**What is being asked**
Except for images, print the whole listing verbatim.

**Stored data**
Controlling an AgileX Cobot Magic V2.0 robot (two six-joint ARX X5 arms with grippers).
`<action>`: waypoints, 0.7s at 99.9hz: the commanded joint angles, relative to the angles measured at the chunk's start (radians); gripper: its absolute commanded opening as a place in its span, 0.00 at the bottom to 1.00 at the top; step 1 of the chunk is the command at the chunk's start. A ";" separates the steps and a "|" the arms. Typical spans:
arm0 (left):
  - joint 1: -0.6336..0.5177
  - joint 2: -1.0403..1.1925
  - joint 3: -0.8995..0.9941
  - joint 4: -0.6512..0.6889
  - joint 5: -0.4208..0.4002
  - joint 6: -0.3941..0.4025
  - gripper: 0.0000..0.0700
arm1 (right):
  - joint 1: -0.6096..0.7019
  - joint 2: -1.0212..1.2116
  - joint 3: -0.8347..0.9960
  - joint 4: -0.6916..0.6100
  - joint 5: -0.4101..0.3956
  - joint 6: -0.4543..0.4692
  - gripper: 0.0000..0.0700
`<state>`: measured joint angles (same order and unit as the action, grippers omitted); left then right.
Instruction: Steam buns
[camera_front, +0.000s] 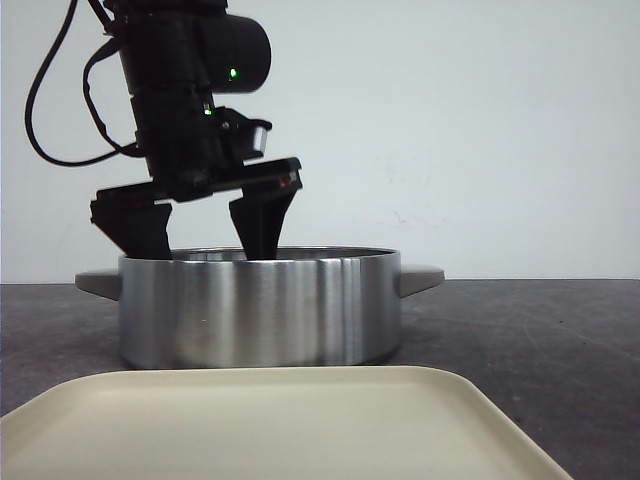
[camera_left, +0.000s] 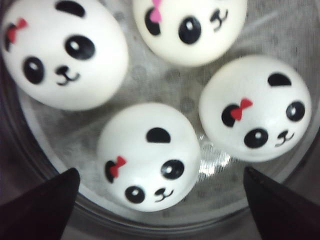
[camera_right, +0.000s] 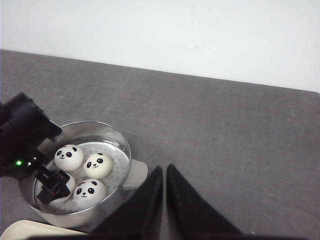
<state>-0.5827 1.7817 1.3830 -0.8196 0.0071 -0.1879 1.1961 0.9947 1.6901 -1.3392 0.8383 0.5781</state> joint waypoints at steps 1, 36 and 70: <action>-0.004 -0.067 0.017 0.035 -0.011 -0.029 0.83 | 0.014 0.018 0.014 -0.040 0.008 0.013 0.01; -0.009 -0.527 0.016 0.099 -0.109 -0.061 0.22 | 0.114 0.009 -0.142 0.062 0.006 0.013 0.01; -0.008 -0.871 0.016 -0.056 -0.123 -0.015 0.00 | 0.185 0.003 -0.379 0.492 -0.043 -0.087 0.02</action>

**Answer**
Controlling an AgileX Cobot Magic V2.0 robot (two six-joint ARX X5 arms with grippers).
`<action>`: waypoints, 0.7s at 99.9hz: the commanded joint angles, relative to the angles measured at the chunk's start (radians); gripper: its absolute commanded opening as a place in its span, 0.00 at the bottom to 1.00 at the top; step 1 of the chunk is the command at the chunk's start. A ";" separates the steps and a "|" the arms. Typical spans:
arm0 (left):
  - joint 1: -0.6336..0.5177
  - joint 2: -1.0403..1.1925
  - joint 3: -0.8995..0.9941
  - joint 4: -0.6512..0.6889
  - joint 5: -0.4208..0.4002
  - joint 6: -0.3941..0.4025
  - gripper: 0.0000..0.0700
arm1 (right):
  - joint 1: -0.6096..0.7019
  - joint 2: -1.0212..1.2116
  - joint 3: -0.8347..0.9960
  - joint 4: -0.6916..0.6100
  - joint 5: -0.4101..0.3956
  - joint 6: -0.4543..0.4692
  - gripper: 0.0000..0.0700
`<state>`: measured joint angles (same order and unit as the action, grippers omitted); left then right.
Instruction: Steam buns
[camera_front, +0.000s] 
[camera_left, +0.000s] 
[camera_right, +0.000s] 
<state>-0.5827 1.7817 1.3830 -0.8196 0.0071 -0.1879 1.1961 0.9947 1.6901 -1.3392 0.8383 0.5781</state> joint waypoints at steps 1, 36 and 70: <action>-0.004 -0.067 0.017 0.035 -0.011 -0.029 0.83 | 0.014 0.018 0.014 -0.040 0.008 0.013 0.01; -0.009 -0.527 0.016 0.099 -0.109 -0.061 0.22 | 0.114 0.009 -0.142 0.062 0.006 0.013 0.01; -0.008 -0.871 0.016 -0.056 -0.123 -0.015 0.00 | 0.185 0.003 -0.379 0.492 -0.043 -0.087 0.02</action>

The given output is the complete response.